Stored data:

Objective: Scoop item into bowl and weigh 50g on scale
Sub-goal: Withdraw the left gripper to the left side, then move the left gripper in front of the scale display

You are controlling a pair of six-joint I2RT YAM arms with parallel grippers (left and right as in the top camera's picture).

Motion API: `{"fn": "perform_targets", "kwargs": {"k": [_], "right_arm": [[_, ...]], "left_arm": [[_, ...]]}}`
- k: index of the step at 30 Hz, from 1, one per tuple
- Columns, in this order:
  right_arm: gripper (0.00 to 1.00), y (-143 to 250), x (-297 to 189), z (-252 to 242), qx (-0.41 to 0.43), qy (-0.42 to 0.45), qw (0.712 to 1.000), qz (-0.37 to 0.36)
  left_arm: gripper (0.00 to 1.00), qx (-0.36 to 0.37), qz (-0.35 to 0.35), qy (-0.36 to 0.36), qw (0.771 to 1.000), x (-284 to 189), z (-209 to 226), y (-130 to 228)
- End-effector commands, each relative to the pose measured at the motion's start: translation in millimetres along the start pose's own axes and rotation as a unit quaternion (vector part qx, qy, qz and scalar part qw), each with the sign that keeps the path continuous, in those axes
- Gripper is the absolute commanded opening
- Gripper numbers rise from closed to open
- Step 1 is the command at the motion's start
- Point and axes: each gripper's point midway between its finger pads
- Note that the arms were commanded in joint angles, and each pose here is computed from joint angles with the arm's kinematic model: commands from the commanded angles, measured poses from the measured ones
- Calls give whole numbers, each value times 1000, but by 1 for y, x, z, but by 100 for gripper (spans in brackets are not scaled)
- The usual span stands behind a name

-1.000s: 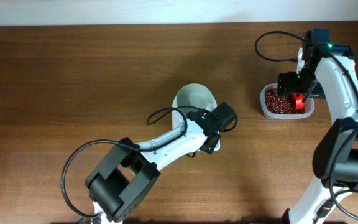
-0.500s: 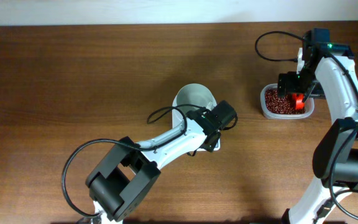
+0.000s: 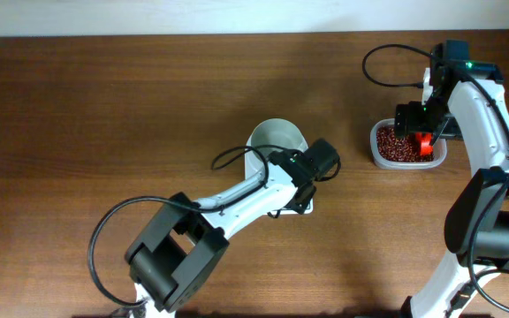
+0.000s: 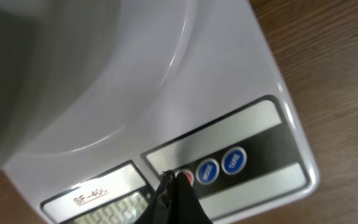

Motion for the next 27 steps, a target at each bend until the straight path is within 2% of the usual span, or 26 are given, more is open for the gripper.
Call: {"fn": "perform_targets", "kwargs": {"k": [1, 3, 5, 9, 12, 16, 18, 20, 23, 27], "right_arm": [[99, 3, 5, 1, -3, 4, 1000, 9], [99, 3, 5, 1, -3, 4, 1000, 9], [99, 3, 5, 1, -3, 4, 1000, 9], [99, 3, 5, 1, -3, 4, 1000, 9], [99, 3, 5, 1, -3, 4, 1000, 9], [99, 3, 5, 1, -3, 4, 1000, 9], [99, 3, 5, 1, -3, 4, 1000, 9], [99, 3, 5, 1, -3, 4, 1000, 9], [99, 3, 5, 1, -3, 4, 1000, 9], [99, 3, 5, 1, -3, 4, 1000, 9]], "left_arm": [[0, -9, -68, 69, 995, -77, -9, -28], [0, -16, -90, 117, 989, -111, -12, -32], [0, -42, -140, 139, 979, -154, 9, -45], [0, -94, -171, 133, 972, -172, 52, -62], [0, -218, -192, 88, 953, -168, 132, -86], [0, -321, -253, 52, 911, -169, 228, -117], [0, -366, -283, 26, 886, -170, 278, -125], [0, -444, -299, -16, 844, -164, 336, -121], [0, -481, -289, -42, 827, -144, 376, -113], [0, -513, -234, -71, 823, -97, 409, -91]]}}
Point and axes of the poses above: each gripper's point midway between its finger pads, its own x axis out along the fingers, its own z axis along the line the jaws close on, y = z × x, and after that the axes turned 14 degrees about -x, right-handed
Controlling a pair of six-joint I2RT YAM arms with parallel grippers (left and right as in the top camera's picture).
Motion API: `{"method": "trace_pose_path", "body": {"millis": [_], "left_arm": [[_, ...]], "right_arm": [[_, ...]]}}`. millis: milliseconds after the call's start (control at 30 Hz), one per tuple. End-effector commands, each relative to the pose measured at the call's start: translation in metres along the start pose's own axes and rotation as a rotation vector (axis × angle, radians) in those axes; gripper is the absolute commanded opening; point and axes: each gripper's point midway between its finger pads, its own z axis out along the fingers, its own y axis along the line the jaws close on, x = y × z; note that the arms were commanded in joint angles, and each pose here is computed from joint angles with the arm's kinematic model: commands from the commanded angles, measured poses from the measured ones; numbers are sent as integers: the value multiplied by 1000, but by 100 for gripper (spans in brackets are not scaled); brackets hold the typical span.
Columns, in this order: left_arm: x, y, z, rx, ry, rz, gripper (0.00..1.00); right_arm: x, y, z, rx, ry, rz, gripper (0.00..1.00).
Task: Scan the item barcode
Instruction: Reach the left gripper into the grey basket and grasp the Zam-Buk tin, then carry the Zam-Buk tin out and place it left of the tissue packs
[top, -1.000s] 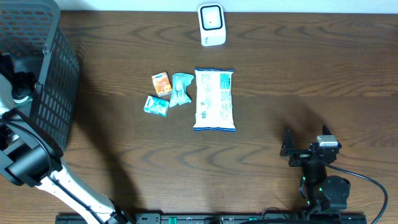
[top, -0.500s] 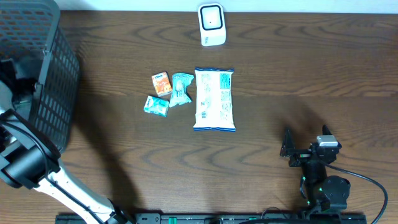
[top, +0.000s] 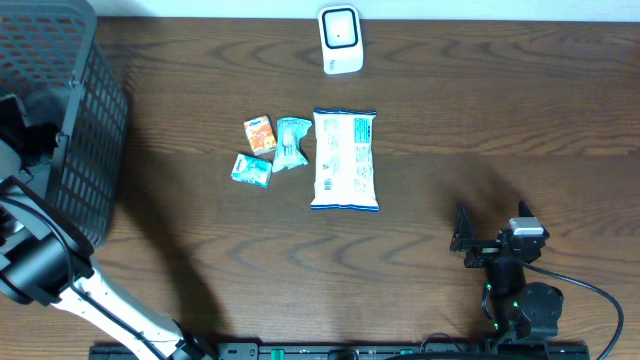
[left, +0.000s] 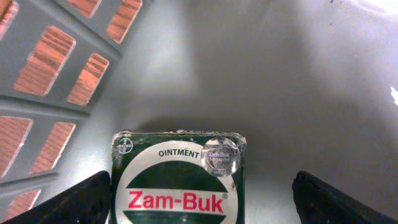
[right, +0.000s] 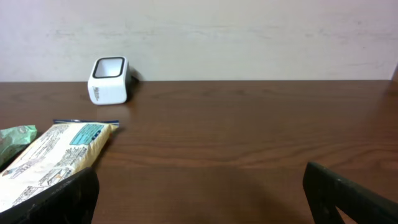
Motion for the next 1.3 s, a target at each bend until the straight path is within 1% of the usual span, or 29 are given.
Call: {"method": "trace_pose_path", "body": {"millis": [0, 67, 100, 133, 233, 267, 300, 333, 400, 467, 533, 633, 733, 800, 867, 933, 1000, 1100, 1133, 1167, 1200, 1233, 1267], "left_arm": [[26, -7, 27, 47, 65, -22, 91], [27, -7, 29, 48, 69, -23, 91], [26, -7, 29, 47, 65, -23, 87], [26, -7, 29, 47, 63, -23, 80], [24, -7, 28, 46, 60, -37, 71], [22, -7, 26, 44, 52, -45, 70], [17, -6, 23, 40, 36, -65, 68], [10, -4, 18, 34, 16, -87, 64], [-8, -2, 3, 23, -40, -137, 63], [-25, -3, -15, 34, -95, -165, 63], [-49, -11, -43, 84, -177, -179, 63], [-90, -23, -102, 160, -332, -205, 63], [-123, -38, -161, 249, -477, -235, 63], [-145, -53, -211, 343, -589, -241, 63], [-163, -75, -272, 466, -701, -247, 63], [-169, -97, -319, 559, -766, -231, 63], [-168, -123, -351, 617, -793, -198, 63], [-161, -168, -375, 699, -783, -134, 63], [-154, -193, -378, 740, -751, -102, 63], [-144, -218, -375, 774, -702, -66, 63], [-137, -234, -371, 792, -668, -35, 63], [-115, -265, -355, 795, -570, 32, 63], [-100, -280, -341, 768, -502, 70, 63]], "right_arm": [[1, -3, 0, 12, 1, 0, 99], [1, -3, 0, 12, 2, 0, 99], [1, -3, 0, 12, 1, 0, 99], [1, -3, 0, 12, 2, 0, 99], [1, -3, 0, 12, 1, 0, 99], [1, -3, 0, 12, 1, 0, 99], [1, -3, 0, 12, 1, 0, 99], [1, -3, 0, 12, 2, 0, 99], [1, -3, 0, 12, 1, 0, 99], [1, -3, 0, 12, 1, 0, 99], [1, -3, 0, 12, 2, 0, 99], [1, -3, 0, 12, 2, 0, 99], [1, -3, 0, 12, 2, 0, 99], [1, -3, 0, 12, 1, 0, 99], [1, -3, 0, 12, 1, 0, 99], [1, -3, 0, 12, 2, 0, 99], [1, -3, 0, 12, 2, 0, 99], [1, -3, 0, 12, 1, 0, 99], [1, -3, 0, 12, 2, 0, 99], [1, -3, 0, 12, 1, 0, 99], [1, -3, 0, 12, 1, 0, 99], [1, -3, 0, 12, 1, 0, 99], [1, -3, 0, 12, 2, 0, 99]]}}
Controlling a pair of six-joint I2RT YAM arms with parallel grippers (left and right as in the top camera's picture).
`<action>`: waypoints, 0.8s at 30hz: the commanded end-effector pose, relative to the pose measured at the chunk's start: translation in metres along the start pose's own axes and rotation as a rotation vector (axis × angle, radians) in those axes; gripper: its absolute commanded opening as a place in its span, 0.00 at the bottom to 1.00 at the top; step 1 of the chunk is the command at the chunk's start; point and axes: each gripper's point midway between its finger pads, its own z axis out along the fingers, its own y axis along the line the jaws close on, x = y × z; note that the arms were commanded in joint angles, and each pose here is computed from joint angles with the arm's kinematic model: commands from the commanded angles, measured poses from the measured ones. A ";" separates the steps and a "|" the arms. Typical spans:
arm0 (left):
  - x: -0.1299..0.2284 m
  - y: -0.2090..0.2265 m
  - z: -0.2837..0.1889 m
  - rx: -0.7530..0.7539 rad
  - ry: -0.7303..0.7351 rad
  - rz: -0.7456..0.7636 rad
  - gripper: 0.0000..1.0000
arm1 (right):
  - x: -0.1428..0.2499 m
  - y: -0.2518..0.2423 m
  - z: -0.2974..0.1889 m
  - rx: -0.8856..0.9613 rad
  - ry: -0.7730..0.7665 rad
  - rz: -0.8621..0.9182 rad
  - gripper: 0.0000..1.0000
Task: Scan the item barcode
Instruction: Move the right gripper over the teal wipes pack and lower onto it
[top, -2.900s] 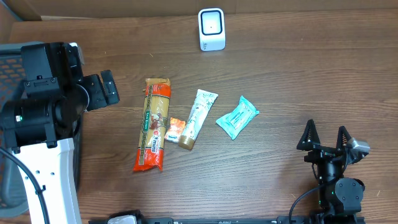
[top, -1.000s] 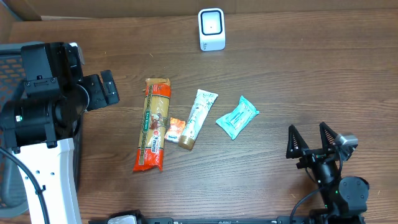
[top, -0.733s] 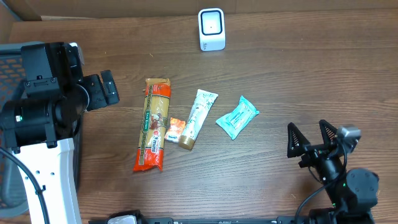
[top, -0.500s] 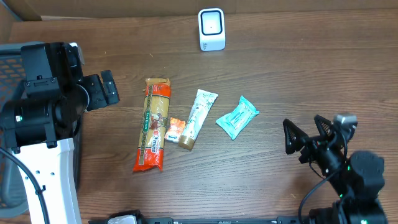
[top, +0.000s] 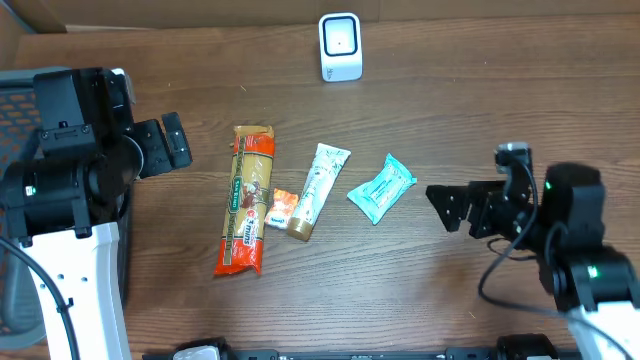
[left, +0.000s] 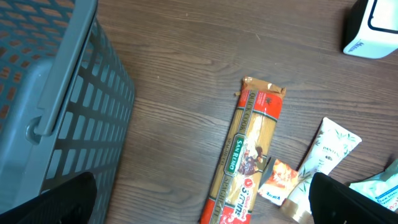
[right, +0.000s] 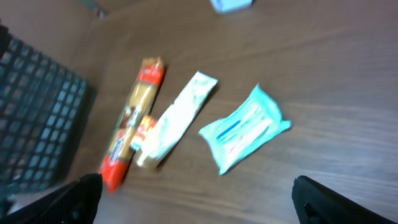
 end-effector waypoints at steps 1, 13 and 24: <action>-0.001 -0.003 -0.001 0.014 -0.003 0.017 1.00 | -0.002 0.014 0.010 -0.106 0.064 0.013 1.00; -0.001 -0.003 -0.001 0.014 -0.003 0.017 1.00 | 0.014 -0.008 0.062 -0.105 0.225 0.253 0.85; -0.001 -0.003 -0.001 0.014 -0.003 0.017 1.00 | -0.026 -0.041 0.083 0.288 0.269 0.334 0.87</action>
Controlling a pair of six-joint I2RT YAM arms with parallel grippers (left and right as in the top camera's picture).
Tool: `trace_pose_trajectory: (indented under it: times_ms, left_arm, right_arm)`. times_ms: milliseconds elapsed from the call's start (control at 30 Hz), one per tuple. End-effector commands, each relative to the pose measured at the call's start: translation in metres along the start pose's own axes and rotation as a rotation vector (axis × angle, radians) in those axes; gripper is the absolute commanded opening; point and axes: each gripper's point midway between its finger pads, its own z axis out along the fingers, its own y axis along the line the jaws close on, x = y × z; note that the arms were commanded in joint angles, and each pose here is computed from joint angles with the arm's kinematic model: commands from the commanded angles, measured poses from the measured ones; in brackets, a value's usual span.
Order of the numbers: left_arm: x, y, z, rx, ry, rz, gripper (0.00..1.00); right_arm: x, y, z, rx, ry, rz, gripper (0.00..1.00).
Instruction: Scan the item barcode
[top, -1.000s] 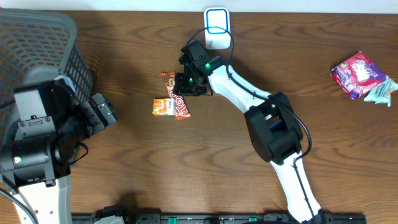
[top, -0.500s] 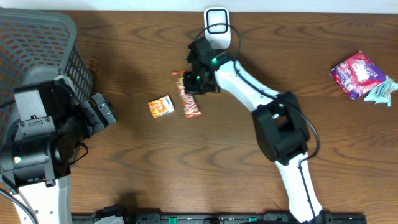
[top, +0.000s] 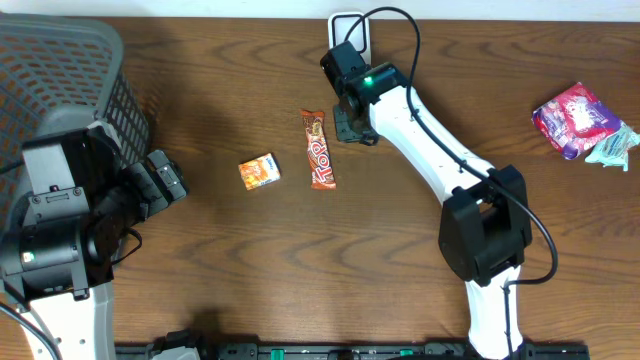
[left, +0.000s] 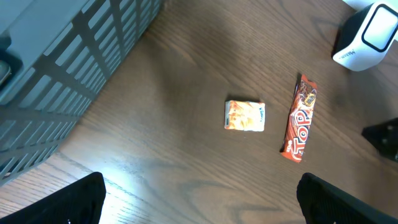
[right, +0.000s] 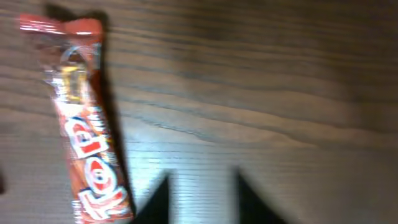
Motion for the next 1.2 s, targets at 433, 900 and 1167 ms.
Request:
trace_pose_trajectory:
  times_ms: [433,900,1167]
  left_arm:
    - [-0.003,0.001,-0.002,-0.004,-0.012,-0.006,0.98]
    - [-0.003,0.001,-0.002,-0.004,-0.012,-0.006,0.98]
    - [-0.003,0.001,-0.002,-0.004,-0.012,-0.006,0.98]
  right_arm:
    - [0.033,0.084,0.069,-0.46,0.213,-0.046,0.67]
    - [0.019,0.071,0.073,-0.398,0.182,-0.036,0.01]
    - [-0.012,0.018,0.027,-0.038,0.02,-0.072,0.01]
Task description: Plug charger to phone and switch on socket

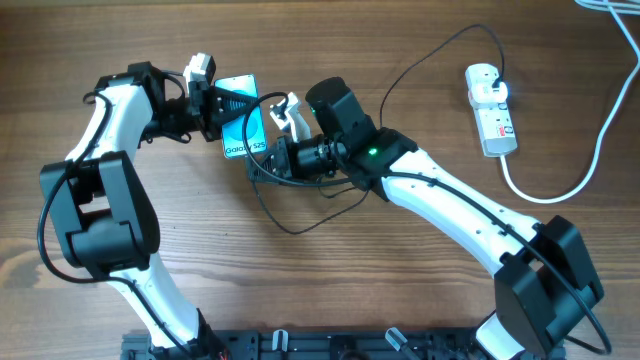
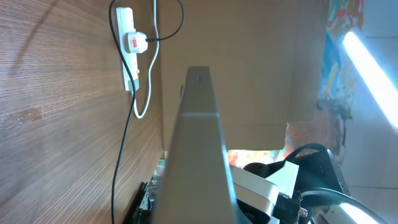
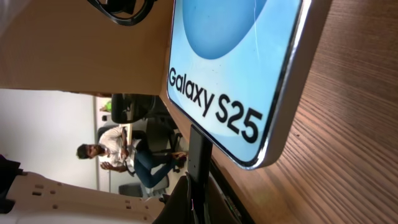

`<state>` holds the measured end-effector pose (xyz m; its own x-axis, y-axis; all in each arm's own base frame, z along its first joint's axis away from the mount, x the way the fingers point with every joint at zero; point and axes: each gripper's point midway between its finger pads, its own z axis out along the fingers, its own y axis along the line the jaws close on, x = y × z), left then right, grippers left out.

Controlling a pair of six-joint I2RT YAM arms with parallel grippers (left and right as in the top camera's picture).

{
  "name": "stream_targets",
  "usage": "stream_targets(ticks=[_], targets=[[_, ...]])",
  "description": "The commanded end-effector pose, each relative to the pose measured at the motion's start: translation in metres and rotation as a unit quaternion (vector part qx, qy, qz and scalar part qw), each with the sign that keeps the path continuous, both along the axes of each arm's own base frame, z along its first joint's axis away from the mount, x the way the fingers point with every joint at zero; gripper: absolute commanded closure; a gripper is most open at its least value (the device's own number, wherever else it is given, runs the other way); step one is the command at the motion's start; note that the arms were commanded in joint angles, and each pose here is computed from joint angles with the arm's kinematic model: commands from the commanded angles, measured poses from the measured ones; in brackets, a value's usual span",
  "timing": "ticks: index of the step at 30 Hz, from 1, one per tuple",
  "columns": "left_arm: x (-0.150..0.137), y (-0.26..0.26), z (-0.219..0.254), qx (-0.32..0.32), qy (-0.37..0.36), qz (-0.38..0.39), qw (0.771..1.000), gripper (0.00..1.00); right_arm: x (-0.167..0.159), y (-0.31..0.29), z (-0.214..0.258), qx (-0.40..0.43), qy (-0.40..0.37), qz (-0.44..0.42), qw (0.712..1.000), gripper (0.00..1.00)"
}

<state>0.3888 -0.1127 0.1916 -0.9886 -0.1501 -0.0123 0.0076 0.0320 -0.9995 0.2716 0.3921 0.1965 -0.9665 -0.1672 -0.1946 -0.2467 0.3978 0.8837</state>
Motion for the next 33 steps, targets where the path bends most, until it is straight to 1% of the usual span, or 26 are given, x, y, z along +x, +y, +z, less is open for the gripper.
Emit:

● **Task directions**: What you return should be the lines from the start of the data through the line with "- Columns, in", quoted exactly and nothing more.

● **Final answer**:
Objective: Scoop item into bowl and weigh 50g on scale
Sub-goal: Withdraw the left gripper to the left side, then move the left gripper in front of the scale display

You are controlling a pair of six-joint I2RT YAM arms with parallel grippers (left and right as in the top camera's picture).

Motion API: `{"fn": "perform_targets", "kwargs": {"k": [_], "right_arm": [[_, ...]], "left_arm": [[_, ...]]}}`
- k: index of the step at 30 Hz, from 1, one per tuple
- Columns, in this order:

This concludes the output for the exercise.